Wooaaahh!  You know, I`m drooling right now... good thing is, I dont need to get some GAS because it already will be mine!

Absolutely the right direction!


----------



## hufschmid (Sep 8, 2009)

Felsstein said:


> good thing is, I dont need to get some GAS because it already will be mine!



 the first epic gas post ever


----------



## ivancic1al (Sep 8, 2009)

wow, looks nice, can't wait to see the final product


----------



## TemjinStrife (Sep 8, 2009)

Are you going with a centered truss rod? If so, 

Also, that's a very Blackmachine-esque forearm contour. Dunno what everyone loves about Blackmachine so much, but hey, to each their own.


----------



## hufschmid (Sep 8, 2009)

TemjinStrife said:


> Are you going with a centered truss rod? If so,
> 
> Also, that's a very Blackmachine-esque forearm contour. Dunno what everyone loves about Blackmachine so much, but hey, to each their own.



what do you mean by a centered truss rod? 

also I had no idea that blackmachine invented forearm contours.... 

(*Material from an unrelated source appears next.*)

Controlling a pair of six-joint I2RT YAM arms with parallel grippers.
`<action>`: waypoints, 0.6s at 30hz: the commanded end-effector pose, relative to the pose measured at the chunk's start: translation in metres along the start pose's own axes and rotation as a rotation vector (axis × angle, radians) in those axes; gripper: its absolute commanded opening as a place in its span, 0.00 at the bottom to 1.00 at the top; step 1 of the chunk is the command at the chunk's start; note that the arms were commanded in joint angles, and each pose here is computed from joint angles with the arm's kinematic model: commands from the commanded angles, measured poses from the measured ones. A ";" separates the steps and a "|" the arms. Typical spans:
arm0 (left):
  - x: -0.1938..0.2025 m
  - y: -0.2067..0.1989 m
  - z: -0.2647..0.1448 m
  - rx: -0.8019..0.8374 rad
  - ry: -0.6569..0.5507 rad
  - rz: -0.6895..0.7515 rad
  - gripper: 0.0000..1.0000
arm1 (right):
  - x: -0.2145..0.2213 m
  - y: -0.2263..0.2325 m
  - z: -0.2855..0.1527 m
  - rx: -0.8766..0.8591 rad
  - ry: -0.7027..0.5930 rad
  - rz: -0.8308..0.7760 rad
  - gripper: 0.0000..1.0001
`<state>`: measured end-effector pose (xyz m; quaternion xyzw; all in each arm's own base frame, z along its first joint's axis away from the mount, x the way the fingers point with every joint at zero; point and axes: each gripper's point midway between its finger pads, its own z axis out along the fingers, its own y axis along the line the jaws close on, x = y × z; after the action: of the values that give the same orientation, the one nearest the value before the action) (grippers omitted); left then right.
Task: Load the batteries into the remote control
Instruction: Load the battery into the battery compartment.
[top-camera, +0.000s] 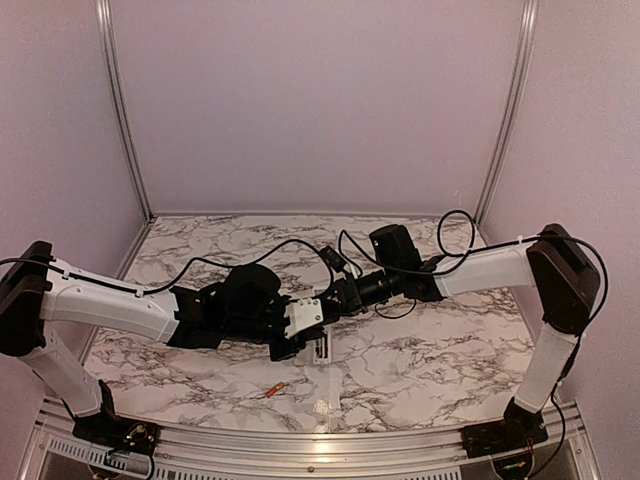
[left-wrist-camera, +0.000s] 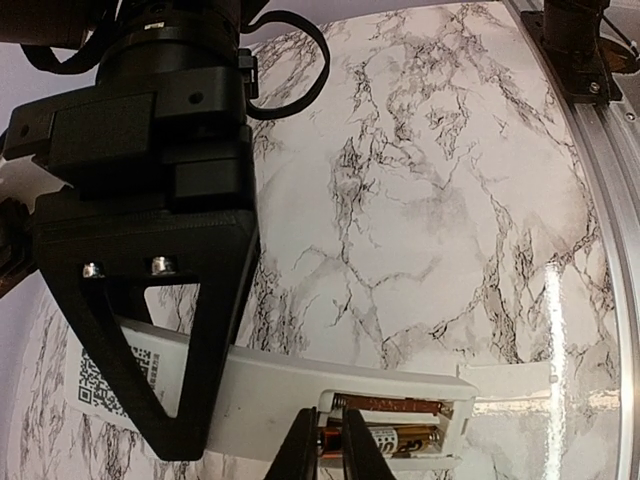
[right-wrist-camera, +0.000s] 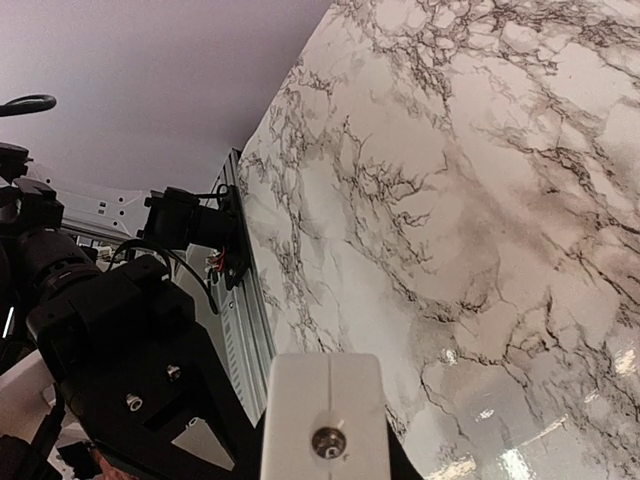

Its a design inspired by the classical guitar world, its a very old design...

Mine extends too the upper horn to give the guitar a sharp look...

The technical name for it is ''integrated armrest''


----------



## Xaios (Sep 8, 2009)

Hot damn, those are some nice guitars!


----------



## Ramsay777 (Sep 8, 2009)

Patrick, I love you man.

Yes, I'm rather boozy  and it's a Tuesday night, and I have work tomorrow but man you do some good work!!!

Not to mention, you take a shit loada photos for us to cream over too!!


----------



## Shawn (Sep 8, 2009)

Oh man, that is looking good so far. Wow!


----------



## TemjinStrife (Sep 8, 2009)

Sorry, meant no offense. The armrest looks exactly the same as that found on Blackmachines, and considering how everyone seems to orgasm everytime the name is mentioned, I thought I'd ask.

Also, I know you did off-centered truss rods on a few guitar necks. Not a design decision I agree with, and I'm glad that this one is centered.


----------



## hufschmid (Sep 9, 2009)

TemjinStrife said:


> Also, I know you did off-centered truss rods on a few guitar necks. Not a design decision I agree with, and I'm glad that this one is centered.



again, would you please explain what is an off centered truss rod? I really< dont understand what you mean? thanks

and also how can you mention that I have done something which I obvioussly never did? I dont get it, probably some misunderstanding going on?



Ramsay777 said:


> Patrick, I love you man.
> 
> Yes, I'm rather boozy  and it's a Tuesday night, and I have work tomorrow but man you do some good work!!!
> 
> Not to mention, you take a shit loada photos for us to cream over too!!




thanks man  I try my best to keep you guys entertained


----------



## AeonSolus (Sep 9, 2009)

You can't stop amazing me man, that's what i love of you  

I can't wait to see it done


----------



## hufschmid (Sep 9, 2009)

OM NOM NOM NOM NOM NOM


----------



## drmosh (Sep 9, 2009)

cannot wait to see this guitar finished.


----------



## hairychris (Sep 9, 2009)

TemjinStrife said:


> Are you going with a centered truss rod? If so,
> 
> Also, that's a very Blackmachine-esque forearm contour. Dunno what everyone loves about Blackmachine so much, but hey, to each their own.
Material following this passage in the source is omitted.